In this tutorial, we will guide you though doing propensity predictions on one of the Kaggle datasets - namely this one : HM Personalized Fashion Recommendations

Step 1 - configure the foundation model and its data sources

First step is to correctly configure datasource connection and the foundation model. In this example, we will be using Snowflake data warehouse, but it is possible to use any other supported connection type found in documentation.

data_sources:
  - type: main_entity_attribute
    main_entity_column: customer_id
    name: customers
    data_location:
      database_type: snowflake
      connection_params:
        user: ${SNOWFLAKE_USER}
        password: ${SNOWFLAKE_PASSWORD}
        account: ${SNOWFLAKE_ACCOUNT}
        warehouse: ${SNOWFLAKE_WAREHOUSE}
        database: HM_KAGGLE
        db_schema: PRIVATE
      table_name: customers
  - type: event
    main_entity_column: customer_id
    name: transactions
    date_column: 
      name: t_dat
    data_location:
      database_type: snowflake
      connection_params:
        user: ${SNOWFLAKE_USER}
        password: ${SNOWFLAKE_PASSWORD}
        account: ${SNOWFLAKE_ACCOUNT}
        warehouse: ${SNOWFLAKE_WAREHOUSE}
        database: HM_KAGGLE
        db_schema: PRIVATE
      table_name: transactions

data_params:
  data_start_date: 2018-09-20 00:00:00
  validation_start_date: 2020-09-01 00:00:00
  
loader_params:
  batch_size: 256
  num_workers: 5

training_params:
  learning_rate: 0.0003
  epochs: 3

hidden_dim: 2048

In this case, we have already joined data from ARTICLES table into the TRANSACTIONS table, so we only provide 2 data sources: one of event type and one of attribute type.

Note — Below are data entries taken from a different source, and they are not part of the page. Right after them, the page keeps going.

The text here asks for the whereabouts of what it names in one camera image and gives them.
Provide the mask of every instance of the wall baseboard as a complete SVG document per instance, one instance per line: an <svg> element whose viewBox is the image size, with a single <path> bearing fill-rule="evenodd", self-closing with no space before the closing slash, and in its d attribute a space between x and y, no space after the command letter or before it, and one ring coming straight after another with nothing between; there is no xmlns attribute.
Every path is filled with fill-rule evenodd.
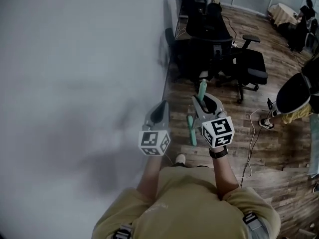
<svg viewBox="0 0 319 239"><path fill-rule="evenodd" d="M223 6L227 6L227 7L232 7L232 8L236 8L236 9L245 10L245 11L248 11L250 13L253 13L253 14L256 14L256 15L259 15L259 16L262 16L262 17L267 17L267 15L262 14L261 12L258 12L258 11L255 11L255 10L251 10L251 9L248 9L248 8L245 8L245 7L241 7L241 6L238 6L238 5L231 5L230 3L224 3L224 2L221 2L220 4L223 5Z"/></svg>

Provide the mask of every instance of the chair armrest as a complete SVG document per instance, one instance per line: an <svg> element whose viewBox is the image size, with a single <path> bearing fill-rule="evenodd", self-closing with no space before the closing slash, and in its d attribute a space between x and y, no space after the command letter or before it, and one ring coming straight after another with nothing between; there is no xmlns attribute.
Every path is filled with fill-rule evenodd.
<svg viewBox="0 0 319 239"><path fill-rule="evenodd" d="M253 41L253 42L260 42L260 39L258 36L250 35L250 34L244 34L243 39Z"/></svg>
<svg viewBox="0 0 319 239"><path fill-rule="evenodd" d="M268 74L264 71L259 71L259 70L248 68L247 72L248 72L248 74L255 76L255 77L258 77L258 78L262 78L262 79L268 78Z"/></svg>

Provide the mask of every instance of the wooden floor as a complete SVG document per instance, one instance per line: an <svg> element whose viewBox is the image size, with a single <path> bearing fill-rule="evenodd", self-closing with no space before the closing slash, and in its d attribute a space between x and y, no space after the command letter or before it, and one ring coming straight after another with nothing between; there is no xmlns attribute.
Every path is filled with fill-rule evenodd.
<svg viewBox="0 0 319 239"><path fill-rule="evenodd" d="M300 72L299 63L303 63L310 55L292 53L287 41L263 17L233 8L224 8L223 16L237 32L236 43L241 47L243 34L257 35L261 43L251 43L249 48L262 52L268 77L267 85L260 85L257 92L244 90L245 100L236 103L239 92L232 84L217 88L214 79L208 82L207 92L216 96L224 104L228 115L235 126L235 136L229 149L229 160L232 168L241 179L242 171L248 156L248 147L253 129L249 115L256 109L267 109L267 98L276 100L280 87L294 74ZM229 33L234 32L224 18ZM170 66L170 73L177 71L175 65ZM169 157L174 160L178 154L186 155L186 164L190 166L208 165L212 160L208 153L208 145L197 131L197 147L190 144L186 115L193 114L191 96L195 94L193 84L189 80L171 83L168 78L164 97L170 105L170 128L172 144ZM257 120L265 117L267 112L258 111L252 116L253 124L258 130ZM284 172L283 167L306 167L310 162L311 136L309 119L294 121L290 125L276 125L273 130L261 131L256 143L250 164L253 174L244 179L244 187L253 187L256 192L278 211L282 220L280 236L302 238L296 234L299 228L309 230L309 225L319 225L319 194L313 194L312 188L316 179L310 179L306 172ZM250 175L246 169L245 177Z"/></svg>

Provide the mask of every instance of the black office chair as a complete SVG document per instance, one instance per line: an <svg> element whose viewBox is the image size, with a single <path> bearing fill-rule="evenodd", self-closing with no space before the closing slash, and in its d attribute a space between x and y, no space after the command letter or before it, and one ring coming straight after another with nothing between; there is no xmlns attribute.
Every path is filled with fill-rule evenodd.
<svg viewBox="0 0 319 239"><path fill-rule="evenodd" d="M183 61L185 60L185 56L188 53L187 50L189 45L189 39L175 40L172 28L165 29L165 38L171 53L170 61L177 65L177 68L180 73L180 75L172 79L172 82L175 83L177 80L181 78L186 78L185 63L183 63Z"/></svg>
<svg viewBox="0 0 319 239"><path fill-rule="evenodd" d="M238 80L241 98L243 101L243 85L248 83L267 83L267 73L263 55L260 52L248 50L251 41L260 42L259 38L251 35L244 35L246 43L242 48L232 48L232 37L230 36L223 17L222 8L219 4L211 3L207 7L207 14L199 12L195 0L182 0L188 14L186 32L192 36L186 50L184 64L184 76L195 83L196 89L199 86L199 76L202 71L208 71L206 79L218 76L221 69L231 76L225 82Z"/></svg>
<svg viewBox="0 0 319 239"><path fill-rule="evenodd" d="M258 84L265 85L268 78L263 54L255 50L247 49L252 41L260 42L260 39L253 35L243 35L243 39L246 40L246 42L242 48L232 48L232 54L234 54L233 66L222 70L226 75L230 76L230 78L216 83L217 87L221 87L224 83L237 80L240 91L240 99L237 101L239 104L244 100L244 86L251 83L255 85L255 88L246 89L257 91L259 89Z"/></svg>

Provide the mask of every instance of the electrical cord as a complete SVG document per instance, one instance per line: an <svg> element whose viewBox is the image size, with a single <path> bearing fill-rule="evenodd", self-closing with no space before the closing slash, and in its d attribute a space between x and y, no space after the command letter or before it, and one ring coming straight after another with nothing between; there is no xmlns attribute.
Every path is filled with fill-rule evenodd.
<svg viewBox="0 0 319 239"><path fill-rule="evenodd" d="M225 17L226 19L228 19L228 24L229 24L230 28L235 32L234 42L236 42L237 32L236 32L236 31L234 30L234 28L231 26L231 24L230 24L230 19L229 19L228 17L226 17L226 16L223 16L223 17Z"/></svg>
<svg viewBox="0 0 319 239"><path fill-rule="evenodd" d="M178 39L180 36L186 33L186 27L180 29L177 33L176 39Z"/></svg>
<svg viewBox="0 0 319 239"><path fill-rule="evenodd" d="M251 141L250 141L249 149L248 149L248 158L247 158L247 162L246 162L246 164L245 164L244 170L243 170L243 175L242 175L242 177L241 177L241 182L240 182L240 187L241 187L241 188L242 188L242 186L243 186L243 181L244 181L244 179L248 179L248 178L251 178L251 177L252 177L253 170L252 170L252 168L251 168L251 165L250 165L249 161L250 161L251 156L252 156L252 154L253 154L253 149L254 149L254 147L255 147L255 144L256 144L256 142L258 141L260 132L261 132L261 130L263 129L263 126L262 126L262 127L260 128L260 130L259 130L258 135L257 135L257 139L256 139L256 141L255 141L253 147L251 148L251 144L253 143L254 136L255 136L255 133L256 133L256 129L255 129L255 127L254 127L254 125L253 125L253 122L252 122L252 120L251 120L251 115L254 114L254 113L257 112L257 111L267 111L267 112L269 111L268 114L267 114L267 117L266 117L266 119L268 119L269 114L270 114L272 111L274 111L274 110L257 109L257 110L255 110L253 113L251 113L251 114L249 115L250 124L251 124L251 126L253 127L253 129L254 129L254 133L253 133L253 136L251 137ZM249 168L250 168L250 175L249 175L248 177L245 177L245 171L246 171L247 166L249 166Z"/></svg>
<svg viewBox="0 0 319 239"><path fill-rule="evenodd" d="M169 156L167 156L167 155L164 155L164 156L169 159L169 161L171 162L172 165L174 165L174 163L173 163L172 160L169 158Z"/></svg>

For the purpose of this tutorial, we leave the rest of parameters unchanged. More details about them can be found in documentation.

Naturally, under connection_paramsusers need to provide their credentials for example to snowflake or any other supported database. We can move on to the next stage:

Step 2 - run the preprocessing and train foundation model

At this point, the only thing we need to to is to run the BaseModel on the previously prepared configuration file.

Let's run the following CLI command:

python -m monad.run --pretrain --config-path "path/to/config.yml" --output-path "path/to/store/pretrain/artifacts" --overwrite

At this stage user can monitor what is happening by reviewing the logs outputted to console.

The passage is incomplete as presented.